[Your goal] From the listing, collect all lines containing the word "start".
---
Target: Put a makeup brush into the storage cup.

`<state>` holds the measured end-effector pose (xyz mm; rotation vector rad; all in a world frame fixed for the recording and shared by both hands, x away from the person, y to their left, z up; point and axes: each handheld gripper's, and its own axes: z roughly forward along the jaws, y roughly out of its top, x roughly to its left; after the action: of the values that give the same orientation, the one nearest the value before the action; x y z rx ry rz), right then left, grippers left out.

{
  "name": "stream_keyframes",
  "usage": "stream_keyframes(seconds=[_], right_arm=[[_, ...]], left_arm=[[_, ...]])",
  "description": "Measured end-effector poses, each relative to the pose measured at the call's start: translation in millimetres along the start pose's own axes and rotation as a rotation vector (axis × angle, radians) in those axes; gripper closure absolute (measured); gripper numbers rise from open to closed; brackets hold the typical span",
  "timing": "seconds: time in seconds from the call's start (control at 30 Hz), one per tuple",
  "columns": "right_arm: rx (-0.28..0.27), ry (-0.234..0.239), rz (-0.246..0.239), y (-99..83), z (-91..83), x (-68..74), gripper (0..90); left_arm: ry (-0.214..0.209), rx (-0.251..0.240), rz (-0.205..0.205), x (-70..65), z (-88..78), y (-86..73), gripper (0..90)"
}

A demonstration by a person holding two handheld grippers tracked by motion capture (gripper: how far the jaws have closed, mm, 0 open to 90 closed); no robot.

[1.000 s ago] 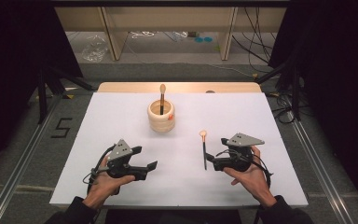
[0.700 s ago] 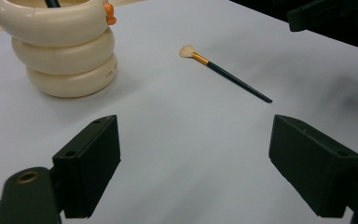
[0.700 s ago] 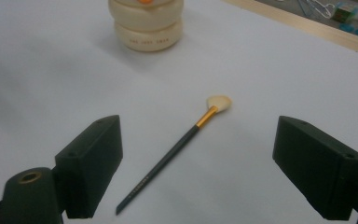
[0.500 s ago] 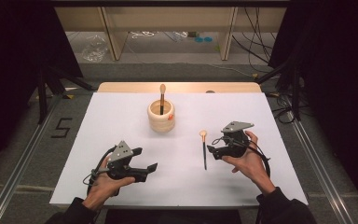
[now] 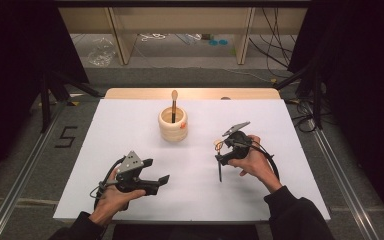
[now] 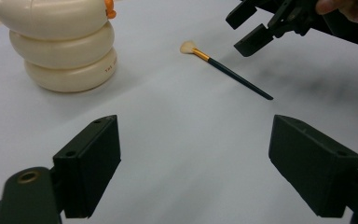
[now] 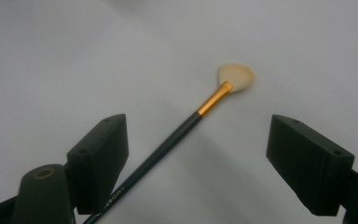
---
[Reply]
  "description": "Measured end-effector poses, each relative to the pose measured at the call's start: translation in millimetres along the start pose's own axes and rotation as a rotation vector (axis × angle, radians) in those axes; gripper closure absolute (measured); gripper numbers rise from open to closed; brackets hold the typical span",
  "timing": "seconds: time in seconds from the call's start (control at 30 Hz), one per tuple",

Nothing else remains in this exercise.